Understanding performance for mixed reality
This article is an introduction to understanding the significance of performance for your Mixed Reality app. User experience can be greatly degraded if your application doesn't run at optimal frame rate. Holograms will appear unstable and head tracking of the environment will be inaccurate, leading to a poor experience for the user. Performance must be considered a first class feature for mixed reality development and not a polish task.
The performant framerate values for each target platform are listed below.
|Platform||Target Frame Rate|
|Windows Mixed Reality Ultra PCs||90 FPS|
|Windows Mixed Reality PCs||60 FPS|
The framework below outlines best practices for hitting target frame rates. For tips on measuring and improving framerate in the Unity environment, we recommend that you read the performance recommendations for Unity article
Understanding performance bottlenecks
If your app has an underperforming framerate, the first step is to analyze and understand where your application is computationally intensive. There are two primary processors responsible for the work to render your scene: the CPU and the GPU, each handling different aspects of your Mixed Reality app. The three key places where bottlenecks may occur are:
- App Thread - CPU - Responsible for your app logic, including processing input, animations, physics, and other app logic.
- Render Thread - CPU to GPU - Responsible for submitting your draw calls to the GPU. When your app wants to render an object such as a cube or model, this thread sends a request to the GPU to do the operations.
- GPU - Most commonly handles the graphics pipeline of your application to transform 3D data (models, textures, and so on) into pixels. It ultimately produces a 2D image to submit to your device's screen.
Generally, HoloLens applications will be GPU bound, but not always. Use the tools and techniques below to understand where your particular app is bottlenecked.
How to analyze your application
There are many tools that allow you to understand the performance profile and potential bottlenecks in your mixed reality application.
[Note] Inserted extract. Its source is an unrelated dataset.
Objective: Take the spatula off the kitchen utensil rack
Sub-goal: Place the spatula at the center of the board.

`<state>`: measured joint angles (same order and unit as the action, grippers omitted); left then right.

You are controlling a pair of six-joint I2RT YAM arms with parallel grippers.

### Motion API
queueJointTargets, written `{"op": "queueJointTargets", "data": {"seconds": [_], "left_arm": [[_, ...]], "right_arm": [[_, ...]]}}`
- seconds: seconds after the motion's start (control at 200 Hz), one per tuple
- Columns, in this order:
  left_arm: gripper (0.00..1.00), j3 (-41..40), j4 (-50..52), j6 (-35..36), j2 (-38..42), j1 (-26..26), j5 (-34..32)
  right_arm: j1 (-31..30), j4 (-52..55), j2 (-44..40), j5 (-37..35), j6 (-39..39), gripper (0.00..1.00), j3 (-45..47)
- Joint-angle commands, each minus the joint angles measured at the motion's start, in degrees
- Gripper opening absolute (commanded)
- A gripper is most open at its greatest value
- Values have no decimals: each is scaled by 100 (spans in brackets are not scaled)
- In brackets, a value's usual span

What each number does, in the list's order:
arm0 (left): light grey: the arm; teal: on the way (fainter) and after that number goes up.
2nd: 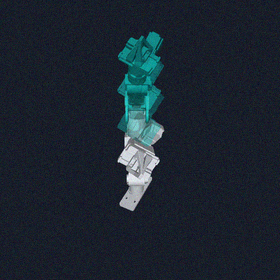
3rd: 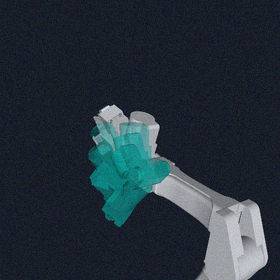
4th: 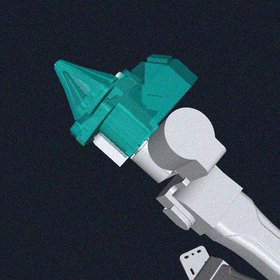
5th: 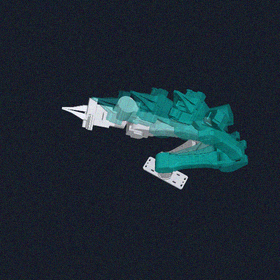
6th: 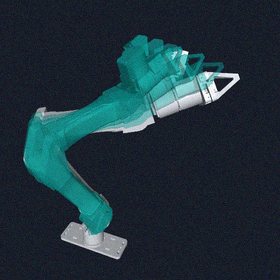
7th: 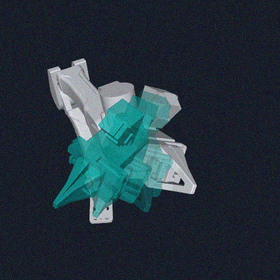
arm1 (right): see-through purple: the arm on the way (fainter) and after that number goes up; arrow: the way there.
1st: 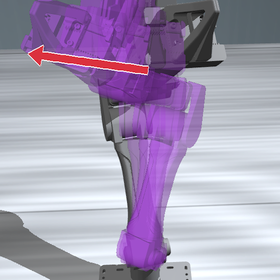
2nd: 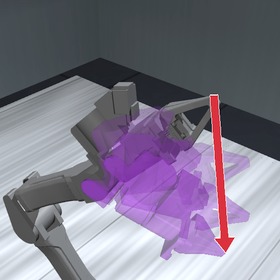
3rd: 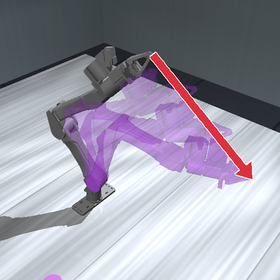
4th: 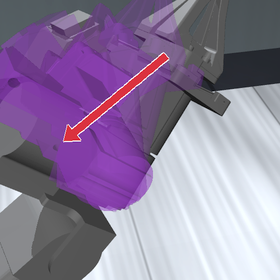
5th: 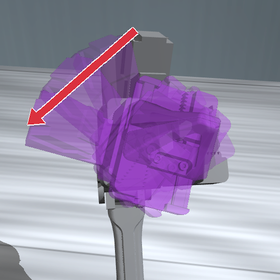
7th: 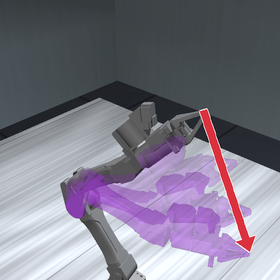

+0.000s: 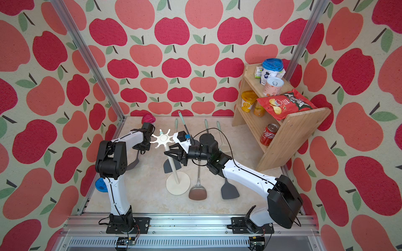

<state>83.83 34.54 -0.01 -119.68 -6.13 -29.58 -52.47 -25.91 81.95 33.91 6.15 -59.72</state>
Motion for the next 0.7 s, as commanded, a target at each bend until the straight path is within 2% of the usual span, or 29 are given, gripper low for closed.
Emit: {"op": "queueJointTargets", "data": {"seconds": [0.0,0.145,0.545,0.695], "left_arm": [[0,-157,-319,-129,-108,50,454],[0,-179,-422,-287,-140,77,1006],[0,206,129,-272,-811,7,1416],[11,174,130,-324,-649,24,1595]], "right_arm": [[17,723,-142,-90,203,0,-101],[-33,754,-112,-194,246,0,-143],[-176,1058,-113,-440,106,0,-302],[-194,1133,-93,-464,93,0,-384]]}}
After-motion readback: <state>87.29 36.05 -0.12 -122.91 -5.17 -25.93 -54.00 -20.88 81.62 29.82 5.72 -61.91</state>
Below are some common tools to help you gather deep profiling information for your application:
- Intel Graphics Performance Analyzers
- Visual Studio Graphics Debuggers
- Unity Profiler
- Unity Frame Debugger
- Unreal Insights
- GPU Profiling in Unreal
How to profile in any environment
One way to determine if your app is GPU or CPU bound is to lower the resolution of the render target output. By reducing the number of pixels to calculate, you'll reduce your GPU load. The device will render to a smaller texture, then up-sample to display your final image.
After lowering rendering resolution, if:
- Application framerate increases, then you're likely GPU Bound
- Application framerate unchanged, then you're likely CPU Bound
Unity provides the ability to easily modify the render target resolution of your application at runtime through the XRSettings.renderViewportScale property. The final image presented on device has a fixed resolution. The platform will sample the lower resolution output to build a higher resolution image for rendering on displays.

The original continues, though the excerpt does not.